Feasibility analysis
266 out of the total of 364 exercise appointments (73%) were kept. Each of the 14
subjects in the intervention group took part in at least 50% of the appointments for
exercise training. With regard to the intervention group a statistically (p = 0.013)
and clinically significant (d = 0.59) increase in ergometer performance at the 2-mmol/l
lactate threshold was observed (T1: 51.6 ± 10.6 vs. T3: 60.1 ± 18.1; [Table 4]). Depending on the exercise frequency and intensity (cut-off: ≥ 80%, n = 7), higher
performance in watts was seen at the 2-mmol/l lactate threshold when the baseline
and final tests were compared (difference in the groups: 18 W vs. 1 W, p = 0.002).

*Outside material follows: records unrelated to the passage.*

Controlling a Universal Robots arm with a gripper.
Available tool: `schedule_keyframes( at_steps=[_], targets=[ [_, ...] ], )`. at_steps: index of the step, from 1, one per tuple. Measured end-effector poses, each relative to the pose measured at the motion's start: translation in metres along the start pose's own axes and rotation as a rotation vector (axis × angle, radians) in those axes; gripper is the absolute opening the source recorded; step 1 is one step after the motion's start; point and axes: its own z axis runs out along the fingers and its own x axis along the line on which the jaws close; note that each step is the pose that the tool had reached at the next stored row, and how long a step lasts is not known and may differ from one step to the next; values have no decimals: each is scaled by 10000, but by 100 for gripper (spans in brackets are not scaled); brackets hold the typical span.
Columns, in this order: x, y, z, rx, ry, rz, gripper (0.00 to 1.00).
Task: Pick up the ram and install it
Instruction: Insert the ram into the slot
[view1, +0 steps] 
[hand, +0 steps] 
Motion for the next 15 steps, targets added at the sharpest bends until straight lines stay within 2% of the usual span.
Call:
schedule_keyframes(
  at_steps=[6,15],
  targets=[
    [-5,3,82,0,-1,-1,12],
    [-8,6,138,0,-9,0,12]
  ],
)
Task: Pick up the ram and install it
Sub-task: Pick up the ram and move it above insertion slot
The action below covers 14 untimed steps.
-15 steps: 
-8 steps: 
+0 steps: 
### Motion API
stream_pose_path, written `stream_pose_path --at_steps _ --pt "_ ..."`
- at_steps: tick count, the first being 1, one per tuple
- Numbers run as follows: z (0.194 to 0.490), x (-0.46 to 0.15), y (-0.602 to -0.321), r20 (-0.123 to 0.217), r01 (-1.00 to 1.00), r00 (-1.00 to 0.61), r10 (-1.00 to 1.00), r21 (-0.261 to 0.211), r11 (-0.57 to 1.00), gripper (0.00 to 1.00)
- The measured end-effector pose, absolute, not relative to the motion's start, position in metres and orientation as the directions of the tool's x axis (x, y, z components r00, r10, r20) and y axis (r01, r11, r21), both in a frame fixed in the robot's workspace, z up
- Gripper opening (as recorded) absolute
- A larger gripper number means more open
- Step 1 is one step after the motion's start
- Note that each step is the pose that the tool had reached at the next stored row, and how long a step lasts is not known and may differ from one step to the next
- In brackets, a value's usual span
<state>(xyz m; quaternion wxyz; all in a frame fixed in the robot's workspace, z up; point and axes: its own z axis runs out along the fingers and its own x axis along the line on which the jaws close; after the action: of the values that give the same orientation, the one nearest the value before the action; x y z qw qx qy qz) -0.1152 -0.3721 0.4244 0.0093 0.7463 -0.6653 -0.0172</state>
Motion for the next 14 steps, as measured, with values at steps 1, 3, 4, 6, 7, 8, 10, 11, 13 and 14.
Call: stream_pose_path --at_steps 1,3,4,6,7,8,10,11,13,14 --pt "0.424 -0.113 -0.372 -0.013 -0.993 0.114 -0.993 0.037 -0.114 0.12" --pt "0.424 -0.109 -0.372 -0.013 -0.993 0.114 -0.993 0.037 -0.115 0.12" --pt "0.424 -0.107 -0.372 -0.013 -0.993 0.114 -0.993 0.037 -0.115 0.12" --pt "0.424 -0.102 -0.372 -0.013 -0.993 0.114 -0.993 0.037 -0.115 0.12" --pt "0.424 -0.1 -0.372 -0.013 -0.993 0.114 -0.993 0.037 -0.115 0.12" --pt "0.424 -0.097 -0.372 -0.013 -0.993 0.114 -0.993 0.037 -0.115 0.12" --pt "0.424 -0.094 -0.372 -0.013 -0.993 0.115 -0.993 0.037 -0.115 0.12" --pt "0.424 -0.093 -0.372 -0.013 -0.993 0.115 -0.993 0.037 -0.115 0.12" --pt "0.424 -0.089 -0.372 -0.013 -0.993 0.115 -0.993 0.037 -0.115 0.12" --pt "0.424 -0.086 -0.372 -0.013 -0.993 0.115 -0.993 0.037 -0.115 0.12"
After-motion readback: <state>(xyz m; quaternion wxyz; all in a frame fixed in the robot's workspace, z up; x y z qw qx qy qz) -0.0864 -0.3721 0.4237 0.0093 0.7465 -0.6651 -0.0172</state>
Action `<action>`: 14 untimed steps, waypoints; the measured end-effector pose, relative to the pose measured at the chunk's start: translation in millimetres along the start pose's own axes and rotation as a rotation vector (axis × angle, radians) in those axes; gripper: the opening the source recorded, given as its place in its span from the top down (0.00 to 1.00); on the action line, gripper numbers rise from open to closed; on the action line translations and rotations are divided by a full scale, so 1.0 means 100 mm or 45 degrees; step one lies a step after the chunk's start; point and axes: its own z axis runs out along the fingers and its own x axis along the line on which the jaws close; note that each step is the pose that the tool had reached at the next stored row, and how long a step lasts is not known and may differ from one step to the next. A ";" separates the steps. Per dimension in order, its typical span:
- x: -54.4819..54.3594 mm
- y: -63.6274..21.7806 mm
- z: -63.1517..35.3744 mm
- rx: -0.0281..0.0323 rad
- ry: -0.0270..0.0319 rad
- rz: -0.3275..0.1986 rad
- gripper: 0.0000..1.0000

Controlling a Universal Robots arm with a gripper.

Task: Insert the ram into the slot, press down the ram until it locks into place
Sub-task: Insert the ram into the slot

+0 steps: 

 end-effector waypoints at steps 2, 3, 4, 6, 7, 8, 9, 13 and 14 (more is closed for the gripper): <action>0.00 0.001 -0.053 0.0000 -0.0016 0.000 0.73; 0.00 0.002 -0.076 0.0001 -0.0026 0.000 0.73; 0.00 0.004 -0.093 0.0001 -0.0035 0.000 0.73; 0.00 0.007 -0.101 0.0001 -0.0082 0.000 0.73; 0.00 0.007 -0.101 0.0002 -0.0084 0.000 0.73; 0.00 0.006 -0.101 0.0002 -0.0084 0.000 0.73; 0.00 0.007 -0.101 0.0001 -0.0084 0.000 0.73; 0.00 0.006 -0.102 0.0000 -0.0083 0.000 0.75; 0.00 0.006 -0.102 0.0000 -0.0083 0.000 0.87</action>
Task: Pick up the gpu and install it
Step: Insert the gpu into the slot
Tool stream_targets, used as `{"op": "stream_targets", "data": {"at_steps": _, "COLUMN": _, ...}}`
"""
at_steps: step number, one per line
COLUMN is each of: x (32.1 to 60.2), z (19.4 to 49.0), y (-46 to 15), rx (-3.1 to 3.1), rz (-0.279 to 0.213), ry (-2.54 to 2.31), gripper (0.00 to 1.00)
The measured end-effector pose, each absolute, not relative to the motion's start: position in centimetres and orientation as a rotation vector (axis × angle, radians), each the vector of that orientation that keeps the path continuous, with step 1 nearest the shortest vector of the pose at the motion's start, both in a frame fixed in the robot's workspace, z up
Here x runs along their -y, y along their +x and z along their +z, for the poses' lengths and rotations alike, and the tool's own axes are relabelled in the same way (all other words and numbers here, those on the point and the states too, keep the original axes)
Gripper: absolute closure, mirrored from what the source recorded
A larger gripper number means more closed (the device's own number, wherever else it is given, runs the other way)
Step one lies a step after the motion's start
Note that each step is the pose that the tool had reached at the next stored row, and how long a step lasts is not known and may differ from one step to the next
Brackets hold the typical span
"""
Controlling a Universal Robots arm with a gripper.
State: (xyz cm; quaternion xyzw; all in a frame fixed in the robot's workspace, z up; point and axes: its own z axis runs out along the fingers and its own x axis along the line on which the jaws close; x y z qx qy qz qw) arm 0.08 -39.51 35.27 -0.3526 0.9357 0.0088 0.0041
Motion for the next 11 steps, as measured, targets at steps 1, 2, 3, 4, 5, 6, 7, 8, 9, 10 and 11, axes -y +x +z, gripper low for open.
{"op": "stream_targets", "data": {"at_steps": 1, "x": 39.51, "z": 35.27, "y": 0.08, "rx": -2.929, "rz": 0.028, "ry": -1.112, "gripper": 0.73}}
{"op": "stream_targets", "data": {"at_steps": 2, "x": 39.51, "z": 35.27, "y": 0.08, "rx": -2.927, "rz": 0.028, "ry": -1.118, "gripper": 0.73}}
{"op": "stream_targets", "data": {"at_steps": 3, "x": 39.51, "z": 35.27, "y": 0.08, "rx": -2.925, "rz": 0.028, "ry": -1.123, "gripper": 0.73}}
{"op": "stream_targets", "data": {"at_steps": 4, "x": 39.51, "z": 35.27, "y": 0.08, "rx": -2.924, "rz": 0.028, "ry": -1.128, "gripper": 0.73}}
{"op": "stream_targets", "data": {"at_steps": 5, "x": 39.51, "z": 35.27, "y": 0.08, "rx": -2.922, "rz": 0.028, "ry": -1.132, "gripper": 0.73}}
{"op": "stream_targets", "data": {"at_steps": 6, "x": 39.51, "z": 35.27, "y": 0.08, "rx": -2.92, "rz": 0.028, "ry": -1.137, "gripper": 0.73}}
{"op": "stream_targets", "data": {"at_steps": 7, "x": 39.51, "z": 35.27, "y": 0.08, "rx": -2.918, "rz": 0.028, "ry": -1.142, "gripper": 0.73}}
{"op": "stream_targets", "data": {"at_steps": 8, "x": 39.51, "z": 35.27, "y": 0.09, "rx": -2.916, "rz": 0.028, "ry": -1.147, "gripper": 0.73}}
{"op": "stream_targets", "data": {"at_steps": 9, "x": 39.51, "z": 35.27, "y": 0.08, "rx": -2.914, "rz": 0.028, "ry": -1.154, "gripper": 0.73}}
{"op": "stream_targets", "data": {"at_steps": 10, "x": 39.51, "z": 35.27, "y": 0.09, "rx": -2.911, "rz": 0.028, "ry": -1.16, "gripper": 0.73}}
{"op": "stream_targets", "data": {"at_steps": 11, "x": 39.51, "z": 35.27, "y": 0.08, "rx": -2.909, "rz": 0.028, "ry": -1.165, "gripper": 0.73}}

Moreover, greater exercise frequency and intensity implied a tendency to lower PWV
and thus to decreasing arterial stiffness (6.0 vs. 6.6 m/s, p = 0.099).
All patients availed of the postpartum nutritional counselling in the form of lifestyle
changes advised by the study doctors when patients were recruited to the study and
on hospital discharge. Only 11 subjects in the intervention group took part 6 weeks
postpartum in the first individual DGE-based nutritional counselling session with
nutritional analysis, which was conducted by a certified dietitian. 22 of the 28 appointments
(79%) for individual DGE-based nutritional counselling (excluding the nutritional
counselling in the form of advice on lifestyle changes on recruitment to the study)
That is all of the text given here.